# Tyre Pressures and Gauges



## Vennwood (Feb 4, 2007)

How do you check tyres pressures and pump them up if needed ?

There is the obvious way of calling into a service station but that isn't always convenient. I have the old fashion metal tyre pressure gauge pencil looking thingy, but it doesn't seem to register the high pressures needed for MH's very accurately.

I also have a Michelin 12volt gauge and pump but by the time I've inflated or raised the pressure on one tyre the thing is in meltdown.

Surely there must be a 12 volt gauge around that is man enough to pump up to 75psi or 5.75 bar without overheating


----------



## AberdeenAngus (Jul 26, 2008)

You need a pressure guage suitable for trucks. You'll get one at Halfords or online. Same with the pump.


----------



## Vennwood (Feb 4, 2007)

AberdeenAngus said:


> You need a pressure guage suitable for trucks. You'll get one at Halfords or online. Same with the pump.


True but I don't seem to be able to find one. The Michelin pump I have says its good for up to 120psi but its only in their dreams. Most if not all the ones Halfords sell only go up to 50psi - if your lucky.

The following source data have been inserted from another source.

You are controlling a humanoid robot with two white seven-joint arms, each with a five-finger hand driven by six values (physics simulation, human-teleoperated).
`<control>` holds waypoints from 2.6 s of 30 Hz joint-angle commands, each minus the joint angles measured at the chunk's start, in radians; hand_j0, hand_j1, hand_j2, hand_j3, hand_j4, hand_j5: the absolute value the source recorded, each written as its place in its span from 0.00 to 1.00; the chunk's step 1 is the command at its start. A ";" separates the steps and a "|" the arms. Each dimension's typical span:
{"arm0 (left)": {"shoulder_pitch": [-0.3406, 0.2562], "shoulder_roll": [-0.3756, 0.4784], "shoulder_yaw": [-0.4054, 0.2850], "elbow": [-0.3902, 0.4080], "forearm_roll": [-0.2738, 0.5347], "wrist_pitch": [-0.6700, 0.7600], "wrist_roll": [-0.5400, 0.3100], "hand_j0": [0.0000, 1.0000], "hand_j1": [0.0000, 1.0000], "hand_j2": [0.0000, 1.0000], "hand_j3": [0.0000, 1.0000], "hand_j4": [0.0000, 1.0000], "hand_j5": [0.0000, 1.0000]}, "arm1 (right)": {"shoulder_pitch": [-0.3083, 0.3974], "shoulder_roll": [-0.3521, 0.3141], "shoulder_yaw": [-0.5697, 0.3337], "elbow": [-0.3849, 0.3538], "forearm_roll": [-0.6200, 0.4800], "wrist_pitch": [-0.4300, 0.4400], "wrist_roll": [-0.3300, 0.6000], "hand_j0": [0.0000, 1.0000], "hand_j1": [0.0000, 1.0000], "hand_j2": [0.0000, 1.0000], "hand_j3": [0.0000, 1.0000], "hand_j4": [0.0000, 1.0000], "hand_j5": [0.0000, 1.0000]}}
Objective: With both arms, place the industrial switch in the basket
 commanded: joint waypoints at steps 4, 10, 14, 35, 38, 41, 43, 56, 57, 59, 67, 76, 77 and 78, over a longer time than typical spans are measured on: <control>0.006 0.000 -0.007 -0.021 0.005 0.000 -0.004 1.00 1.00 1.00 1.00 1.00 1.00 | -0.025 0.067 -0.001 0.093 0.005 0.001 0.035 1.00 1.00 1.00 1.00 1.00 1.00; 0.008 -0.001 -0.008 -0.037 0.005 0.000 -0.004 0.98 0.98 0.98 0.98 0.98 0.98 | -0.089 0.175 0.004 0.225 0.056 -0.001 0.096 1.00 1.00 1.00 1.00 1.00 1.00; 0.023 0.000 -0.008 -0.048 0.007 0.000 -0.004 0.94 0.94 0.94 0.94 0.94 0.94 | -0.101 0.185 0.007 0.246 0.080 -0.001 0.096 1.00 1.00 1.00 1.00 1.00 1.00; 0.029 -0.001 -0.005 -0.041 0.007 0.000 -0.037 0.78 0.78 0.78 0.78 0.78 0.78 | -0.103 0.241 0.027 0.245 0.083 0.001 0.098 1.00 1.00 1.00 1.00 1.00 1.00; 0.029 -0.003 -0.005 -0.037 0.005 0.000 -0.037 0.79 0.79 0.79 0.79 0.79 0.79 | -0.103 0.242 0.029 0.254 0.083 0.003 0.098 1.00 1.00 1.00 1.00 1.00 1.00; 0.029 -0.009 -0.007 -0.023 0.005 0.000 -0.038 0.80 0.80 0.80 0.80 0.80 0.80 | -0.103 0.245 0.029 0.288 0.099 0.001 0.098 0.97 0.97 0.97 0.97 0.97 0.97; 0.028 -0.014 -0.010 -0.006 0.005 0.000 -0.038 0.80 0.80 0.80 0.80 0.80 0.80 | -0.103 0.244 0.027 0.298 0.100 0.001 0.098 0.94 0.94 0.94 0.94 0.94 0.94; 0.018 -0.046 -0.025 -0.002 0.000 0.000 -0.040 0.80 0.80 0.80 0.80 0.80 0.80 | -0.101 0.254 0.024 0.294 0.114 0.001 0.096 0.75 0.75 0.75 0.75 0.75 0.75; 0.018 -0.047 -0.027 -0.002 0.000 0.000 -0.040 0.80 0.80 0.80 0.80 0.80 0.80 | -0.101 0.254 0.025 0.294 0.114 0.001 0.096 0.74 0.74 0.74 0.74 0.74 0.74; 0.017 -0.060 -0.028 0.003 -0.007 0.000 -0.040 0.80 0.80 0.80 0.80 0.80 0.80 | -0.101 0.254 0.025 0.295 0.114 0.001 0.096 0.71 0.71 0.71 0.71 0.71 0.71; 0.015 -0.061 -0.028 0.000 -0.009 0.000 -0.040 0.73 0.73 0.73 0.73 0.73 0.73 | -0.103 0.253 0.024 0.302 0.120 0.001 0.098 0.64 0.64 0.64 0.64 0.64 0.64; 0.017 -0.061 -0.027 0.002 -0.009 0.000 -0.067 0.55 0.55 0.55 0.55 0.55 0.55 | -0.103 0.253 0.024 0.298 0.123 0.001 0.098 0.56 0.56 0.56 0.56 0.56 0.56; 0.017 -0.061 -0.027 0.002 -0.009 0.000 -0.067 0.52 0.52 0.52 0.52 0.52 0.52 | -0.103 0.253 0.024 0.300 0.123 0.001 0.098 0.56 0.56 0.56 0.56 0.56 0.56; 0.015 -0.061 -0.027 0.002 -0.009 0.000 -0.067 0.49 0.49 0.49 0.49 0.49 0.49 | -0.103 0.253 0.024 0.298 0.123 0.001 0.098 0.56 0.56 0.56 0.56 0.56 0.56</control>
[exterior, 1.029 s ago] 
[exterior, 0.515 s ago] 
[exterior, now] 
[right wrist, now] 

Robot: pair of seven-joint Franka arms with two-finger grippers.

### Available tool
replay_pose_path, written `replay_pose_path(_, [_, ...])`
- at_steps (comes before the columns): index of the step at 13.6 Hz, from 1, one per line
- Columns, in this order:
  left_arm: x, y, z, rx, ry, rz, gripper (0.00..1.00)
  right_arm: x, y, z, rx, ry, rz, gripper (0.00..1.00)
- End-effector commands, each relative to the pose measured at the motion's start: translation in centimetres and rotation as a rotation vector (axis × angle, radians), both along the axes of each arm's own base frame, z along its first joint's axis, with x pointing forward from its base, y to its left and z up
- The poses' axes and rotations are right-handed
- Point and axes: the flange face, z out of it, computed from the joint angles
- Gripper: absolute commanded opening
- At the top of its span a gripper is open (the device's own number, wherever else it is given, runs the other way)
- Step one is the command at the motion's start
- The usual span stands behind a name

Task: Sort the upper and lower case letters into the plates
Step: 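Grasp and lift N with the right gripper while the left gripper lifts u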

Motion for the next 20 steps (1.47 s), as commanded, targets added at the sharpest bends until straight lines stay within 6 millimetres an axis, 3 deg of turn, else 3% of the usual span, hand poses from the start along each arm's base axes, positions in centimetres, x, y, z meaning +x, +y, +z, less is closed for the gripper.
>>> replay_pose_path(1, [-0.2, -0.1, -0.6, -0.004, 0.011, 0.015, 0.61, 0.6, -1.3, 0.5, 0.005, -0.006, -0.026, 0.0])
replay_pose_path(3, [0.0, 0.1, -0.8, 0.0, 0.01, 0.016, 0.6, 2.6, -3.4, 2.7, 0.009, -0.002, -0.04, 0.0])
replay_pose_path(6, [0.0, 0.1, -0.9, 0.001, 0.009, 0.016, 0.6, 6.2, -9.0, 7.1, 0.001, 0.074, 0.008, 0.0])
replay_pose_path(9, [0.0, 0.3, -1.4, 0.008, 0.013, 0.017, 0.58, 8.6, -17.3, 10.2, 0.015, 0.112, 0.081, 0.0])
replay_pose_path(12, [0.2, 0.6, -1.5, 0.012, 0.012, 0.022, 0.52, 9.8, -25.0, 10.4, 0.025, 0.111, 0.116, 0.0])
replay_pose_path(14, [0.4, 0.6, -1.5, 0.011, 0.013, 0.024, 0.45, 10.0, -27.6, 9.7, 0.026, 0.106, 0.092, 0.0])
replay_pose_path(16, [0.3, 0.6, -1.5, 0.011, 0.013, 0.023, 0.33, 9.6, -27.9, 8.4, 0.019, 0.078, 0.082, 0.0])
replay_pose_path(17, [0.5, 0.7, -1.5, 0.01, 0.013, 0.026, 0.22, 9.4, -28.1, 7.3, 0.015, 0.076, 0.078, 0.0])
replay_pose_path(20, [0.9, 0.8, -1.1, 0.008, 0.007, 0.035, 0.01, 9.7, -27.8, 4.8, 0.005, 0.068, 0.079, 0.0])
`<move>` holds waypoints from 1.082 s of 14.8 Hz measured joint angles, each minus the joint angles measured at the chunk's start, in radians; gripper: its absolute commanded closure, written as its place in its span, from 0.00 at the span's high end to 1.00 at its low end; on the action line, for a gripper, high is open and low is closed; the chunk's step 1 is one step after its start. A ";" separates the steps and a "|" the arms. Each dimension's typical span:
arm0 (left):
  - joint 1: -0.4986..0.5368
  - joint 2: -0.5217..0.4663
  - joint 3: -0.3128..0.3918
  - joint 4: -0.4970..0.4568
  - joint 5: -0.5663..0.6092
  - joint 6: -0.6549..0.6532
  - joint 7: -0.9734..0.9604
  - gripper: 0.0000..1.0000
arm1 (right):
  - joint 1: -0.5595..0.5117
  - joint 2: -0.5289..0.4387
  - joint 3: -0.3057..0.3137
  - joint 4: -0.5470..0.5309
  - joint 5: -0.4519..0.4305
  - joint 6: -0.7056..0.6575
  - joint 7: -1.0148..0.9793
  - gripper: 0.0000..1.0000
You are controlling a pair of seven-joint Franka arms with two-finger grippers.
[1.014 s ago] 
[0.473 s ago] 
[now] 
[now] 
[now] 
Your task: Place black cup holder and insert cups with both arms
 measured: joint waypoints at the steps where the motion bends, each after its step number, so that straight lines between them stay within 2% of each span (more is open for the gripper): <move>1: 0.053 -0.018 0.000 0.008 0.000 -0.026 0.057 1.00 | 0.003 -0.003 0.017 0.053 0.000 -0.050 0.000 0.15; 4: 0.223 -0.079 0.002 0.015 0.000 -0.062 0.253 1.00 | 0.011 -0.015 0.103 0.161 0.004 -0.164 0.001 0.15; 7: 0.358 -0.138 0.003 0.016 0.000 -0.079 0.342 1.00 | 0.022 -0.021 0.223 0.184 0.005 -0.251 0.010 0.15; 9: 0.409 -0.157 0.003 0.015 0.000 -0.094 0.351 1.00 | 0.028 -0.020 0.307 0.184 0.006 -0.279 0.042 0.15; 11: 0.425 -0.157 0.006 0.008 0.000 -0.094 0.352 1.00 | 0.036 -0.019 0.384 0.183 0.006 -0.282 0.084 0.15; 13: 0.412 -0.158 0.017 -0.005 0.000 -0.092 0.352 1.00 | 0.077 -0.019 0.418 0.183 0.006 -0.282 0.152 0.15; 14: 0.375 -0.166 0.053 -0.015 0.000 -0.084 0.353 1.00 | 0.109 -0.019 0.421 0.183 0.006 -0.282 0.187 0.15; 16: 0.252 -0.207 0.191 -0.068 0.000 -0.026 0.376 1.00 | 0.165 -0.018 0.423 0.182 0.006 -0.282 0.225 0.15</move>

Surely I can't be the only one with this problem


----------



## coppo (May 27, 2009)

Hi Vennwood

I have a waeco compressor(from outdoor bits)that does the job efficiently, 65psi no problem all round, it has a battery inside which you then charge up via the mains,(you dont remove it though) although i check the pressures and top up when needed, the monitor on the guage has never signalled it needs charging(always states there is plenty of charge left) i do stick it on charge every couple of month though just to be safe. Think this cost about £70, have had it 2 years.

Paul n Caz.


----------



## AberdeenAngus (Jul 26, 2008)

Found this one

http://www.gardencentreonline.co.uk...ir-compressor-With-Light/2438-PD/default.html

says it goes up to 300psi.

My Bessacarr doesn't have a spare and comes with a compressor & can of goo instead.
I'll have a look tonight and see what make it is.


----------



## strod (Sep 2, 2007)

I have a 12v electric pump/compressor from Halfords which is able to inflate 4 tyres to 75 PSI without issue. You can get good tyre pressure gauges which go tup to at least 100psi for circa £6-£8 from motor factors, such the type with a round dial/pointer gauge used by garages etc (not ellectric so no batteries required).


----------



## Damchief (Oct 19, 2006)

I use one of these http://www.motorspeed.co.uk/store_main.asp?int_product_id=3634


----------



## 96299 (Sep 15, 2005)

Hi

I have this one....
Ring air Compressor

It runs straight from a battery and not your normal 12v socket, hence the croc clips. I haven't actually used it yet, although it is a very well made piece of kit.

steve


----------



## JeanLuc (Jan 13, 2007)

I use a heavy-duty digital gauge that I bought from Halfords, but I cannot see it on their web site now. I have put a link to a supplier with a pretty good range below.

Regarding inflation, I got a Truckair from a firm in Staffordshire called Discoparts - a chap called Mark, but it appears that he has ceased trading. It is a great product and easily copes with the 4.5 bar that I need for the rear tyres. The unit is rated up to of 300PSI and will run for ages without over-heating.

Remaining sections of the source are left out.